It is thought that over 10 million people in the UK are regular headache sufferers.
While they are a very common health complaint, the majority are easy to treat and not serious.
Like so many things in life, there isn’t a one size fits all headache or remedy.
Some headaches are due to a virus, hangover or dehydration. However others fall into various categories and today we are looking at the types of headaches you may suffer with, why they happen and how to deal with them.
The most common headaches are tension headaches and which is hardly surprising giving the pressures and strains of modern day life. These everyday headaches tend to feel as if a tight band is stretched around the head and can last from a few hours to days but they can be treated with ibuprofen and paracetamol. A lack of water and fresh air, poor diet and stress can also lead to tension headaches, so avoid these whenever possible and look at making small lifestyle changes that can reap big rewards.

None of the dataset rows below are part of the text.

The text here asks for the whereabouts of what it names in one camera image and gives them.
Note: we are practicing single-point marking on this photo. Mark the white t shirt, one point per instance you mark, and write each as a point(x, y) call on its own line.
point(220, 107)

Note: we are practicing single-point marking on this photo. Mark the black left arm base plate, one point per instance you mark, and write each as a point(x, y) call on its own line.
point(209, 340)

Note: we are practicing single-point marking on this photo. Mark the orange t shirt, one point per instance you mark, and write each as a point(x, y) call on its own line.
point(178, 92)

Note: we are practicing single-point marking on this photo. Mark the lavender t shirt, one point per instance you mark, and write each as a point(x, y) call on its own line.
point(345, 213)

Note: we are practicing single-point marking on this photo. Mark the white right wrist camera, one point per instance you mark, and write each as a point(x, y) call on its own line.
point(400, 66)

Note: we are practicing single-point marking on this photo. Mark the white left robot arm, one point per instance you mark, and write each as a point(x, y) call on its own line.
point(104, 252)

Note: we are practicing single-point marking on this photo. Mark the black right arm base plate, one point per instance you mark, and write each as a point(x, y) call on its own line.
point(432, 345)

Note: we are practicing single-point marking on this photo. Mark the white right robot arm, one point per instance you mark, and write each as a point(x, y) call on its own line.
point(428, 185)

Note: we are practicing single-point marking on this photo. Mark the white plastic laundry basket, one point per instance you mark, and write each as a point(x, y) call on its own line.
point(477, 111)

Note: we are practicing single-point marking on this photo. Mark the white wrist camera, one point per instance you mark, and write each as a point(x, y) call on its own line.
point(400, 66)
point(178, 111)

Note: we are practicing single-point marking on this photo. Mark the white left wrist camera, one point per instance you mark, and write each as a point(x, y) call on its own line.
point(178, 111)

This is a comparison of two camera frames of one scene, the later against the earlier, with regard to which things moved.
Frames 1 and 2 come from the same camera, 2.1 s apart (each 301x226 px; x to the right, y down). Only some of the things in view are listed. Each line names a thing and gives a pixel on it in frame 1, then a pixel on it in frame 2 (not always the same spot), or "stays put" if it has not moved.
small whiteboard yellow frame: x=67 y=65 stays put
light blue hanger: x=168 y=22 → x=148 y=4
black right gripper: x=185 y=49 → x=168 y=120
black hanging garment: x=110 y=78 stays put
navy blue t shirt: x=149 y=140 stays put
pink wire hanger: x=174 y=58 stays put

Many women suffer with headaches that are caused by their hormones, and these can be linked with periods. The pill, menopause and pregnancy all mix up your hormones and can trigger headaches. Reducing stress levels (yes, we know), sleeping well and eating a well balanced diet can all help manage your hormones and in turn, your headaches. You might want to keep a diary of these headaches in tune with your cycle and if a pattern is occurring, speak to your GP.
You hear people talk about migraines a lot, but they aren’t as common as tension headaches. The pain of a migraine is severe and tends to be located at the front or side of the head and they can prevent you from carrying on with everyday life. Migraines last for several days and are also known to cause nausea and vomiting as well as light and sound sensitivity. Fun, not. In many cases rest, water and regular painkillers are enough to deal with migraines but if the attacks are frequent and severe, we suggest speaking to your doctor about prescribed medication.
Cluster headaches are rare. They occur, as you would imagine, in clusters for a month or two at the same time of year. They tend to cause extreme pain around one eye, which can go watery and red, and can be accompanied by a blocked or runny nose. Everyday medicines don’t tend to touch these headaches but your GP can prescribe drugs that will help with the pain and potentially reduce attacks in the future.
While we take medication to ease the pain, sometimes the side effects can be the cause of a headache. Taking painkillers for too long, rather than exceeding the recommended dose, can actually cause the pain they are meant to be treating. ‘Painkiller headaches’ tend to clear up a week or two after stopping the medication but as with most things, they might get worse before the get better.
If you are ever concerned that a headache is something more serious, we would always advise you seek immediate medical advice.